Stored records:
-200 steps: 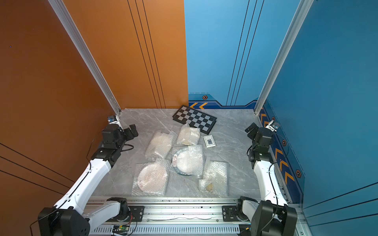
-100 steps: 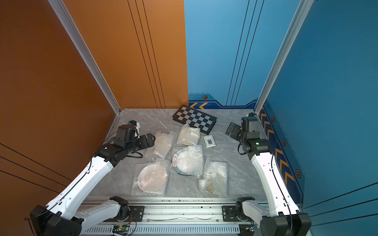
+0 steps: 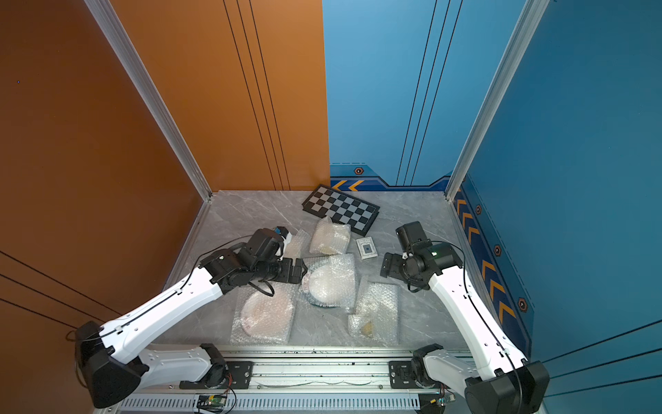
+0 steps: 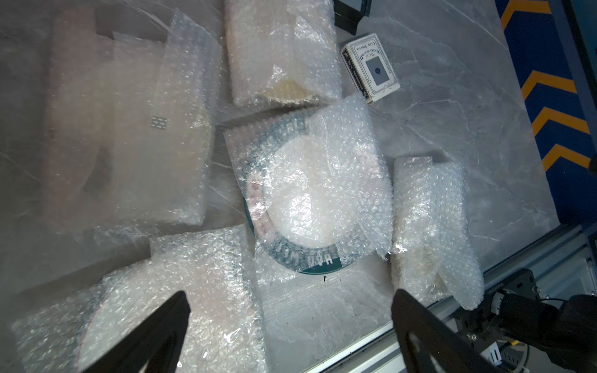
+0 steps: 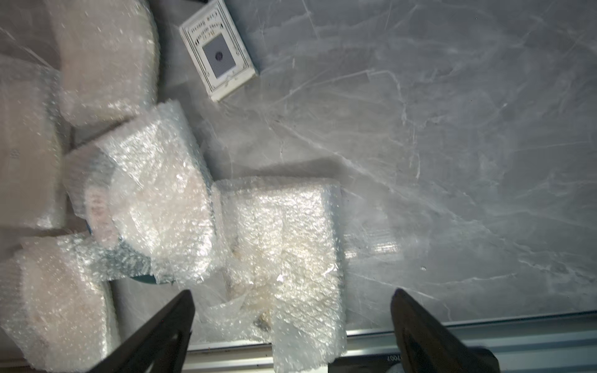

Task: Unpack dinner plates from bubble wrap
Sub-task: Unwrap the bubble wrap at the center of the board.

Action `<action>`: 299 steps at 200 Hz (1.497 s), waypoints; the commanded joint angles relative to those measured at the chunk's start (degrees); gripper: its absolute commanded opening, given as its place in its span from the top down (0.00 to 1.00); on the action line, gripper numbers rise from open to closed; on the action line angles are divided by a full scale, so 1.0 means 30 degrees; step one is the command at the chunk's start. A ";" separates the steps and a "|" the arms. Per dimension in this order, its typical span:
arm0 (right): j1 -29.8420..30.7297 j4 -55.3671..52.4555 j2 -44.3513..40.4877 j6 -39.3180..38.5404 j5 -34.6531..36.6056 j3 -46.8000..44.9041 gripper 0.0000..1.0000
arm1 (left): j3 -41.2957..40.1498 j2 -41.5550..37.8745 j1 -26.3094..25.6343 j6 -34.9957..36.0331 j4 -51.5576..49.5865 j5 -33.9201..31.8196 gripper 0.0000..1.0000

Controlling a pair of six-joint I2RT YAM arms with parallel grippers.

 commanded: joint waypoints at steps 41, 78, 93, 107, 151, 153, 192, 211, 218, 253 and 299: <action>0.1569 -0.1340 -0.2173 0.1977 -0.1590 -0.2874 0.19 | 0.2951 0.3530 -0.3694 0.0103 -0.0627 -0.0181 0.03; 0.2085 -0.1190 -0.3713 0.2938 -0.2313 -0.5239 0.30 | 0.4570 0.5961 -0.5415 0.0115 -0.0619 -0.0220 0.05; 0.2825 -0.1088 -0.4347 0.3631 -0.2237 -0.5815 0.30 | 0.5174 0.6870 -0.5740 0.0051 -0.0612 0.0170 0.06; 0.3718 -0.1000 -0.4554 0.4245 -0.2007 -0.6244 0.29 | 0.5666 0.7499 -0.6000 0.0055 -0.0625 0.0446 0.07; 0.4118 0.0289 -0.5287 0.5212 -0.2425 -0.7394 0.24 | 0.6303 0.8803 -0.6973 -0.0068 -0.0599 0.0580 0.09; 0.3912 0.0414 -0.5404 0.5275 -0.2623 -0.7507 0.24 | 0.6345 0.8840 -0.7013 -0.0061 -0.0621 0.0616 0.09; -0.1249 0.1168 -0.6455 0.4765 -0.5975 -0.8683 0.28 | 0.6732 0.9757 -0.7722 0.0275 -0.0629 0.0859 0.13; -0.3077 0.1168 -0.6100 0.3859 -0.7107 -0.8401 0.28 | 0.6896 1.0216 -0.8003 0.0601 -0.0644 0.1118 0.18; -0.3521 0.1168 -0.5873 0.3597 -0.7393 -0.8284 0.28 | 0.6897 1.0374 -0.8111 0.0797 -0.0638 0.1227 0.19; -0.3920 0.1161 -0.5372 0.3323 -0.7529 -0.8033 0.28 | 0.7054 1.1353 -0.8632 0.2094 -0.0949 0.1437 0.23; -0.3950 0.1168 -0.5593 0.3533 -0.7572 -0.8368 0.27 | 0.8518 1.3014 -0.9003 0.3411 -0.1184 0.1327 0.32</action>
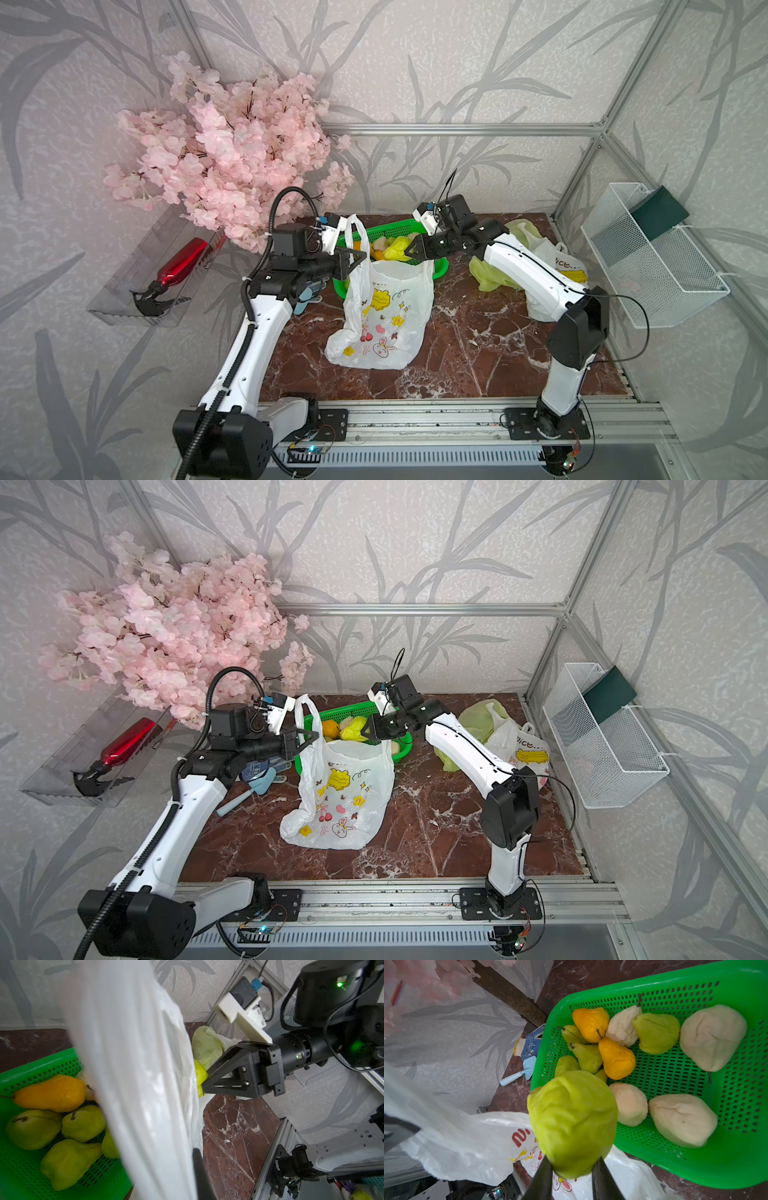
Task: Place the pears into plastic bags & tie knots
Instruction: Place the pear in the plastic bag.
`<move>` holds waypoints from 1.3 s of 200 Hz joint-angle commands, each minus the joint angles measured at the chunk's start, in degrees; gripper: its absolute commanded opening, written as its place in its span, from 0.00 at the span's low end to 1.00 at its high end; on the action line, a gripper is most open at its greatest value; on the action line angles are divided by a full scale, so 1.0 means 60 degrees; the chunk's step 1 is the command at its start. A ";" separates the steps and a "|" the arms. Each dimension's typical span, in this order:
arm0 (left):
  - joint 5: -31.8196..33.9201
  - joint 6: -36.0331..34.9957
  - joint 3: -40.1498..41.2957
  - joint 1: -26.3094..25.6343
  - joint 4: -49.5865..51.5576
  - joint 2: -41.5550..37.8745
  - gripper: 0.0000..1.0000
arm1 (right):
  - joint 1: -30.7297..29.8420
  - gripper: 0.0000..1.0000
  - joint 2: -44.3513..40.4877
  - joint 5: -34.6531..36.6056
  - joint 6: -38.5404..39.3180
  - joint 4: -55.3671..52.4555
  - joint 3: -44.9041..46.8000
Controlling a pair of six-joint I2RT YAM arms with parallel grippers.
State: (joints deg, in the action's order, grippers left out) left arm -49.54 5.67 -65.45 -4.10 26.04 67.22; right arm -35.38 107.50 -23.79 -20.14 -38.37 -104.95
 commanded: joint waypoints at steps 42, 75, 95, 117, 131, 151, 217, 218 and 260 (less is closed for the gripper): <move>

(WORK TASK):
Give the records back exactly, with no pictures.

(TASK ANSWER):
-200 steps: 
-100 steps: 
+0 steps: 
+0 steps: 
+0 steps: 

Task: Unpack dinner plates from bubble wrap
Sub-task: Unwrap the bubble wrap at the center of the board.

Action `<action>`: 299 steps at 200 Hz (1.497 s), waypoints; the commanded joint angles relative to those measured at the chunk's start (degrees); gripper: its absolute commanded opening, given as its place in its span from the top down (0.00 to 1.00); on the action line, gripper numbers rise from open to closed; on the action line angles are divided by a full scale, so 1.0 means 30 degrees; step one is the command at the chunk's start. A ";" separates the steps and a "|" the arms. Per dimension in this order, its typical span:
arm0 (right): j1 -29.8420..30.7297 j4 -55.3671..52.4555 j2 -44.3513..40.4877 j6 -39.3180..38.5404 j5 -34.6531..36.6056 j3 -46.8000..44.9041 gripper 0.0000..1.0000
arm1 (left): j3 -41.2957..40.1498 j2 -41.5550..37.8745 j1 -26.3094..25.6343 j6 -34.9957..36.0331 j4 -51.5576..49.5865 j5 -33.9201..31.8196 gripper 0.0000..1.0000

Controlling a pair of six-joint I2RT YAM arms with parallel grippers.

 commanded: joint waypoints at steps 41, 78, 93, 107, 151, 153, 192, 211, 218, 253 and 299: <action>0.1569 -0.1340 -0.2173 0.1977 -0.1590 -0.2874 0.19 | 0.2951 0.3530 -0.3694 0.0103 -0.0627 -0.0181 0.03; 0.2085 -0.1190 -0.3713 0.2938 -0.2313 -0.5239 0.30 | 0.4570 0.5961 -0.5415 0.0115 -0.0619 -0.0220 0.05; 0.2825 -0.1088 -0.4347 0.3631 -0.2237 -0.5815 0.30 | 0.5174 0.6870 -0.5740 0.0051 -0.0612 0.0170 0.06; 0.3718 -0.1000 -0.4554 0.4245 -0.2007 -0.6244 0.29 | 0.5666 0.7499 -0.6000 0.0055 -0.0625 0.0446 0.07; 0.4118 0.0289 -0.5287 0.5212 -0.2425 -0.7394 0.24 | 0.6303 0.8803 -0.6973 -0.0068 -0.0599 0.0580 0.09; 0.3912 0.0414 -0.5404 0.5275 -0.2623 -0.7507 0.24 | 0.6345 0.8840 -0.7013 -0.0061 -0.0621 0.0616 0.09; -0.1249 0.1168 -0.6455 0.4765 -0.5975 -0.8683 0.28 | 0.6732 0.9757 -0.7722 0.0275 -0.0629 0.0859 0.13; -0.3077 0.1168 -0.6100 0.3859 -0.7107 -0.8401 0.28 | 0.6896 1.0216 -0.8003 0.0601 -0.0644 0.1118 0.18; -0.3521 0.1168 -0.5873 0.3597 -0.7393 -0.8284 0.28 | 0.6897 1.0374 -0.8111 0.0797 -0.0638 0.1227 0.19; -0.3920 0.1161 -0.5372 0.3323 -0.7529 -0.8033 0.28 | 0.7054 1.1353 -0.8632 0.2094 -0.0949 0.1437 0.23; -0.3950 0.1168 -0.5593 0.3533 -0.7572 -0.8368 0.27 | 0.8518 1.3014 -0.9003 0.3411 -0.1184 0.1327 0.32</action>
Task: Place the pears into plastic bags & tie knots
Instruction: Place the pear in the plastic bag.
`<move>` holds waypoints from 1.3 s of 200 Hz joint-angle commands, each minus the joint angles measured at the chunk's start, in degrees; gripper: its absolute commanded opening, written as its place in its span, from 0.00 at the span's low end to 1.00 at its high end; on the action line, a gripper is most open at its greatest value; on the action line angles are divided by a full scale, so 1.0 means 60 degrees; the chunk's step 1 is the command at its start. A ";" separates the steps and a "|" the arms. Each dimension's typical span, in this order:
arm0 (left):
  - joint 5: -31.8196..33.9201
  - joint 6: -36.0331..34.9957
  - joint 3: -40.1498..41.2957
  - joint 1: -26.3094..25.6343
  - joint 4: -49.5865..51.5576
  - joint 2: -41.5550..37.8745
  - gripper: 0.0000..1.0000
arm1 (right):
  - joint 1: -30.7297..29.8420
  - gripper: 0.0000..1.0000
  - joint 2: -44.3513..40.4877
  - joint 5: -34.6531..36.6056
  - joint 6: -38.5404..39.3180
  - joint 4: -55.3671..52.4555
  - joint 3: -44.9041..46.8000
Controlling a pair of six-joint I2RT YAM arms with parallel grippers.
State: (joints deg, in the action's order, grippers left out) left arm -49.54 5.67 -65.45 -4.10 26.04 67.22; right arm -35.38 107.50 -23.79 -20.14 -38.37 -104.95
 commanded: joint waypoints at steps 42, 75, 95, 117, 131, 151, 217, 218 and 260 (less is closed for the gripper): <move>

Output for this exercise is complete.